The first recordings by the four-piece line-up, often referred to as "the Frantic Four", were the singles "In My Chair" (1970) and "Tune to the Music" (1971), followed by Status Quo's fourth album Dog of Two Head (1971). In 1972 the band left Pye Records and signed with the heavy rock and progressive label Vertigo Records. Their first album for Vertigo, Piledriver, was released in 1972, reaching number five in the UK. Piledriver heralded an even heavier, self-produced sound. This album was essentially the stylistic template for their next four albums, Hello! (1973), Quo (1974), On the Level (1975) and Blue for You (1976). Hello! was the band's first UK number one album, while Quo reached number two and On the Level and Blue for You both also reached number one. In 1976, they signed a pioneering sponsorship deal with Levi's. The following year the group released a double Live! album, which reached number three in the UK.

Quo's hit singles from this era, with peak UK chart position and year, include: "In My Chair" (number 21 in 1970), "Paper Plane" (number eight in 1972), "Caroline" (number five in 1973), "Break The Rules" (number eight in 1974), "Down Down" (number one in 1975), "Roll Over Lay Down" EP (number nine in 1975), "Rain" (number seven in 1976), "Mystery Song" (number 11 in 1976), "Wild Side of Life" (number nine in 1976), "Rockin' All Over the World" (number three in 1977), "Again and Again" (number 13 in 1978), "Whatever You Want" (number four in 1979), "Living on an Island" (number 16 in 1979), "What You're Proposing" (number two in 1980), the double A-side "Lies" and "Don't Drive My Car" (number 11 in 1980), "Somethin' 'Bout You Baby I Like" (number nine in 1981) and "Rock 'n' Roll" (number eight in 1981). "Down Down" topped the UK singles chart in January 1975, becoming their only UK number one single to date.

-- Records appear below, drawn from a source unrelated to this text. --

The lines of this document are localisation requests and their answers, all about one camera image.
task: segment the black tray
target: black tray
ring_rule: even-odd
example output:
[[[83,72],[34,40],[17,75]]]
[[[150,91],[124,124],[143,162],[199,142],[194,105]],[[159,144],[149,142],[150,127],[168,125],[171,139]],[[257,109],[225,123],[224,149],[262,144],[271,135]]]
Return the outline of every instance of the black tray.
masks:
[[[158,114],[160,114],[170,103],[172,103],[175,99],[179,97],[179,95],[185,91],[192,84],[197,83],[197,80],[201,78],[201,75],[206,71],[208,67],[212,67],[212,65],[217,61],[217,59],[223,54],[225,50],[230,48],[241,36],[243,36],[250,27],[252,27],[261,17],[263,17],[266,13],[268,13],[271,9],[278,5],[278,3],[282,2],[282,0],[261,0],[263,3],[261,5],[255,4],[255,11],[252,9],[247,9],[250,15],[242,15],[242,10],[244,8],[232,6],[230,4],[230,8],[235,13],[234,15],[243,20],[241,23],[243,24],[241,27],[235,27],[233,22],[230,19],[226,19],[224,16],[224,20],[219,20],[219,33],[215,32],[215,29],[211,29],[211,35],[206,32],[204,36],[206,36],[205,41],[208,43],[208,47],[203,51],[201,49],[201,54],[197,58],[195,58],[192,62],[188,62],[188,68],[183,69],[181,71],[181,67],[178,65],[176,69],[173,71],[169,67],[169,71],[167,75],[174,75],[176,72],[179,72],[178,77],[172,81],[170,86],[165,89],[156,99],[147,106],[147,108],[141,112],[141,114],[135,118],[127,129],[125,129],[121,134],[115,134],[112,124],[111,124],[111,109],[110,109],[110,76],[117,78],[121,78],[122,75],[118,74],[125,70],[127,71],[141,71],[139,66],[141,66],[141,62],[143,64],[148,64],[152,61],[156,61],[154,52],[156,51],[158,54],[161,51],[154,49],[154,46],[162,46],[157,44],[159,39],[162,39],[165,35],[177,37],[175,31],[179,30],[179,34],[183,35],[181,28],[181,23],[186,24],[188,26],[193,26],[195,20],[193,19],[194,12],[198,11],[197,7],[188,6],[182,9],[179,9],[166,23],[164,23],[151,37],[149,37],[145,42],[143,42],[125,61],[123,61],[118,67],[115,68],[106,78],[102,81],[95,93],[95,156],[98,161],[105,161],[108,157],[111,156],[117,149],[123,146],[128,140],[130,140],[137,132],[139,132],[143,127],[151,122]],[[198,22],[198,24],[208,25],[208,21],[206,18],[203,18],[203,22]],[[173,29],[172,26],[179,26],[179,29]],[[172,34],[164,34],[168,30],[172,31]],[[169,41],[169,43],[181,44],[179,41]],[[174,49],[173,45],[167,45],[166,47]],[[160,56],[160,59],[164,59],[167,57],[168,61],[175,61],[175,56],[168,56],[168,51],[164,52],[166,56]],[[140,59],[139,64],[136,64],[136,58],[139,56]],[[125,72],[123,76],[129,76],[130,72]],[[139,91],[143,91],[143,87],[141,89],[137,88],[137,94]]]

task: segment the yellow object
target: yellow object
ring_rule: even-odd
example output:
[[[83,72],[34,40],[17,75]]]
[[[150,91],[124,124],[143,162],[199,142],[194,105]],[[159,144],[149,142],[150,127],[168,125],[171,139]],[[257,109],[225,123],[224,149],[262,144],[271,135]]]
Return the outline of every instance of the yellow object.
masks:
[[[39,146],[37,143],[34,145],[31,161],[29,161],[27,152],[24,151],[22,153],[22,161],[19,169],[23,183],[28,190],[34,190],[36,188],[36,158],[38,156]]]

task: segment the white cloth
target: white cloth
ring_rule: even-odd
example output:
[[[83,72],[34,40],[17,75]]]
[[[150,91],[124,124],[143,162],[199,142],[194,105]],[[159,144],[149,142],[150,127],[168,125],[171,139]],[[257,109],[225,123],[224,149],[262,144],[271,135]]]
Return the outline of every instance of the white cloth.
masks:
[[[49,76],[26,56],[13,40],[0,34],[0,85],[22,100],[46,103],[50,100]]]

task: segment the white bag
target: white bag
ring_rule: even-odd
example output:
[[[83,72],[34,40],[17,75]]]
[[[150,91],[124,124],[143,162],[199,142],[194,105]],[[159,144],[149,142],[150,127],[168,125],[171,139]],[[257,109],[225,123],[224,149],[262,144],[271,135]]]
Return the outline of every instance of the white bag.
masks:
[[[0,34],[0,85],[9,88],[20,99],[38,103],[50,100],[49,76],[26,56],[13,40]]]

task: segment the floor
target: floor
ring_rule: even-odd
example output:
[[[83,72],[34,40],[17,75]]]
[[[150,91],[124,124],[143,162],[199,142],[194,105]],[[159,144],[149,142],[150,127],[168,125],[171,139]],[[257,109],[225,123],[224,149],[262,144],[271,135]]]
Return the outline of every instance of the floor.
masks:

From 1977 onwards, the band's sound became more polished as they began to employ outside producers. Roger Glover of Deep Purple and Rainbow was the first outside producer to work with Quo since Pye's John Schroeder in the early 1970s, and produced the non-album single "Wild Side of Life" and its B-side "All Through The Night" in 1976. The next three studio albums, Rockin' All Over the World (1977), If You Can't Stand the Heat... (1978) and Whatever You Want (1979), were produced by Pip Williams, while the band's first two albums of the 1980s, Just Supposin' (1980) and Never Too Late (1981), were produced by John Eden. All five of these albums went top five in the UK. The title track of Rockin' All Over the World, a minor hit for its writer John Fogerty (formerly of Creedence Clearwater Revival), became one of Status Quo's most enduring anthems. In 1980 the band released a number three charting greatest hits album 12 Gold Bars.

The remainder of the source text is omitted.